2. Kapitel, in welchem sich Waschbär und Halbesel gute Nacht sagen, während ein CIA-Agent, der wie Harrison Ford aussieht, genau das gleiche Problem hat, das ich auch habe: eine Frau, die einen Garten will.
    Pia ruft mich im Büro an, es geht um Kleinigkeiten, ums Abendessen, um Julias Handy, das peinlich ist, weil es die Größe eines Schokoriegels hat und aus der Antike der Handykultur stammt, also zwei Jahre alt ist, es geht um eine Verabredung mit Freunden am Wochenende, um Anton, der nicht mehr zum Fußballtraining will.

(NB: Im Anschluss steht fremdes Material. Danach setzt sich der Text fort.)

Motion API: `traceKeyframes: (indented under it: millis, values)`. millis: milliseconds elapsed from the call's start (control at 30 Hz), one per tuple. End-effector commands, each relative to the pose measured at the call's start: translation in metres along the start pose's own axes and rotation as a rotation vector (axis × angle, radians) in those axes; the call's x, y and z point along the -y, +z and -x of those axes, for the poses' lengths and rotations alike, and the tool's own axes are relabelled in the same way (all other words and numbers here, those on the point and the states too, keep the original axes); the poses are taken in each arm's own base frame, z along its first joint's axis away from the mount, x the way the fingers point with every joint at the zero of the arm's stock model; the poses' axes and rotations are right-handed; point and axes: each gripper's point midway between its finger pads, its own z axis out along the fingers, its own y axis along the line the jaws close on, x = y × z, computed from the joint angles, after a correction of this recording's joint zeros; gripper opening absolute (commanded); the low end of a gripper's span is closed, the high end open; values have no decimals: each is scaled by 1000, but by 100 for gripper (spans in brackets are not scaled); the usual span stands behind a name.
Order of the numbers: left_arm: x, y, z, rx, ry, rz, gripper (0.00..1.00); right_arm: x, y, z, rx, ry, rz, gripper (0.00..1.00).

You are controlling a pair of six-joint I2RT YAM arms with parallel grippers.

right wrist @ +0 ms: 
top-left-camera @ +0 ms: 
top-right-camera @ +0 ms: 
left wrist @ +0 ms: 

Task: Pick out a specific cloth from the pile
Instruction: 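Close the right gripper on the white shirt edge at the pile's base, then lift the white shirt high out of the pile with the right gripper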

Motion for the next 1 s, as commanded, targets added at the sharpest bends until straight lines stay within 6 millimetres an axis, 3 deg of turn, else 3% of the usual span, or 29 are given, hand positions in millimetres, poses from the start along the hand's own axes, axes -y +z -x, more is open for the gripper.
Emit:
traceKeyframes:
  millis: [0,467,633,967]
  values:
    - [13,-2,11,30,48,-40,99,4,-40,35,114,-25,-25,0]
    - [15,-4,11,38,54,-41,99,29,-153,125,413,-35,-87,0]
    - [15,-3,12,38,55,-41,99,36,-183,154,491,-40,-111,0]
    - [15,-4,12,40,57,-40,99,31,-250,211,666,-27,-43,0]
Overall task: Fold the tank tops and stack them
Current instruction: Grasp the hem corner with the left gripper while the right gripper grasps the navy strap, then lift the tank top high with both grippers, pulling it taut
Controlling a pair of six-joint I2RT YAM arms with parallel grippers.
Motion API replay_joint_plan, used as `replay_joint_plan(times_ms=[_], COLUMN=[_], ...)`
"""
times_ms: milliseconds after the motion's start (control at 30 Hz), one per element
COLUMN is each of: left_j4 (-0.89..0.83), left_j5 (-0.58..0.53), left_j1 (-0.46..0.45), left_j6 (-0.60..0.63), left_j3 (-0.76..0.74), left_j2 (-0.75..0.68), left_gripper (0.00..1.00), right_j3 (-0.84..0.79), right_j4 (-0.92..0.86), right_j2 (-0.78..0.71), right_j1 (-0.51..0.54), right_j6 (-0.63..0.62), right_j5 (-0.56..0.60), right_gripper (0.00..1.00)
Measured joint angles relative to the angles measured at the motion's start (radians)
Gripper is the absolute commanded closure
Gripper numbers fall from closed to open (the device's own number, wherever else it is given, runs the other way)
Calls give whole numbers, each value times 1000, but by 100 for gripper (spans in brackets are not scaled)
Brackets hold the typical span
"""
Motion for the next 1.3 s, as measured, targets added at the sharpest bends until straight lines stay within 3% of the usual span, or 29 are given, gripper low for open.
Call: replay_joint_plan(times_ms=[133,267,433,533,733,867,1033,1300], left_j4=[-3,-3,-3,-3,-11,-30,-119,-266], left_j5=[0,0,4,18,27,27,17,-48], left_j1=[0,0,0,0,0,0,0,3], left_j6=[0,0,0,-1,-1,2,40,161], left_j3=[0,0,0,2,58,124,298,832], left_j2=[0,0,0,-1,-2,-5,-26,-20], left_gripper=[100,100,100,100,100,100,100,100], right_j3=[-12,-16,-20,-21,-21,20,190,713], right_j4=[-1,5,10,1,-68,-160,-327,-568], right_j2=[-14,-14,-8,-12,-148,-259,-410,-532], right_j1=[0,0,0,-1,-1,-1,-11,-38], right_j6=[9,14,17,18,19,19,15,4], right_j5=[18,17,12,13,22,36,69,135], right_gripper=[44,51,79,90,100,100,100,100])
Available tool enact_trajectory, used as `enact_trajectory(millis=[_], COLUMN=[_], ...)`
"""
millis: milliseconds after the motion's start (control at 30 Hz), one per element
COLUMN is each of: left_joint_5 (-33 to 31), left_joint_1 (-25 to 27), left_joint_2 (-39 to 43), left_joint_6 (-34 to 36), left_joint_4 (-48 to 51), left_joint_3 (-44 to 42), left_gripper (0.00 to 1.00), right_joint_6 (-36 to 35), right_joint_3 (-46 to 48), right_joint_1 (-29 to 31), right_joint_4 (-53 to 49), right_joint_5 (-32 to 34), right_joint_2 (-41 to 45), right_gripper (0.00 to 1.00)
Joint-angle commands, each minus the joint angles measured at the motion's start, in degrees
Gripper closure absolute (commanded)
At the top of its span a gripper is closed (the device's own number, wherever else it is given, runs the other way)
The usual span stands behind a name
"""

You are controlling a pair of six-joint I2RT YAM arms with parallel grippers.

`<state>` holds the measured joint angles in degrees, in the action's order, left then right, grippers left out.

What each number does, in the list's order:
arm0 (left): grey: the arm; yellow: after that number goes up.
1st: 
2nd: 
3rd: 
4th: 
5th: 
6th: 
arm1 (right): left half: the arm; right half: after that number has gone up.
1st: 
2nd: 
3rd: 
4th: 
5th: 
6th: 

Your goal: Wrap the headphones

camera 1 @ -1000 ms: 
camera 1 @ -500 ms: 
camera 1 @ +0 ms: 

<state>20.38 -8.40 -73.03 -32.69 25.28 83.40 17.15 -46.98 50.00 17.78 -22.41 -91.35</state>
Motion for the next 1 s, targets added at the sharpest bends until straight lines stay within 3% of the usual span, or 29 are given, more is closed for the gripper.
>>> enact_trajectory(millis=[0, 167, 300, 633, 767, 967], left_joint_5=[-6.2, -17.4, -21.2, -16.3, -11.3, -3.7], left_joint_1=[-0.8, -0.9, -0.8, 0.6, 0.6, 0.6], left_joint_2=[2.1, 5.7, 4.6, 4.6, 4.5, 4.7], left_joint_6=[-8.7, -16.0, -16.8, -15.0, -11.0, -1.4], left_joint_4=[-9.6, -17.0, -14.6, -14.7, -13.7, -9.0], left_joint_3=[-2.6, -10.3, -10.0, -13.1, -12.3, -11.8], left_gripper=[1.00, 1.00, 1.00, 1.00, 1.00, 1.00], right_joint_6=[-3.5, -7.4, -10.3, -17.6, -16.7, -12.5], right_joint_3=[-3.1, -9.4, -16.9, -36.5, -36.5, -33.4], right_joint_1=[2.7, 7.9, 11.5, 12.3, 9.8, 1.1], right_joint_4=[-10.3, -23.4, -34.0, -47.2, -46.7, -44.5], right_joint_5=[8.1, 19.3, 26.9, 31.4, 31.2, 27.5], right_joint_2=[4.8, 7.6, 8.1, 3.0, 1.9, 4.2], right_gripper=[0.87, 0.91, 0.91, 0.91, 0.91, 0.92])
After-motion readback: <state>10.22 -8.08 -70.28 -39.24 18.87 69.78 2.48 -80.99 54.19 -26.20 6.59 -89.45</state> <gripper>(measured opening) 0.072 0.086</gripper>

Solche Sachen.
    In letzter Zeit verstummen meine beiden Kollegen in der Redaktion, die sich mit mir das resopalgraue Büro teilen, sobald Pia anruft. Gespräche, in denen die Worte »Haus«, »Makler« oder »Kredit« fallen, finden Oli und der Lange immer interessant. Sie sind auch Mitte vierzig und haben Frauen.
    Dann geht es am Telefon plötzlich um den Garten, also um alles. Der Ton wird rauer. Pia ist gerade 36 geworden und findet: Gartenmäßig läuft jetzt ihre biologische Uhr ab.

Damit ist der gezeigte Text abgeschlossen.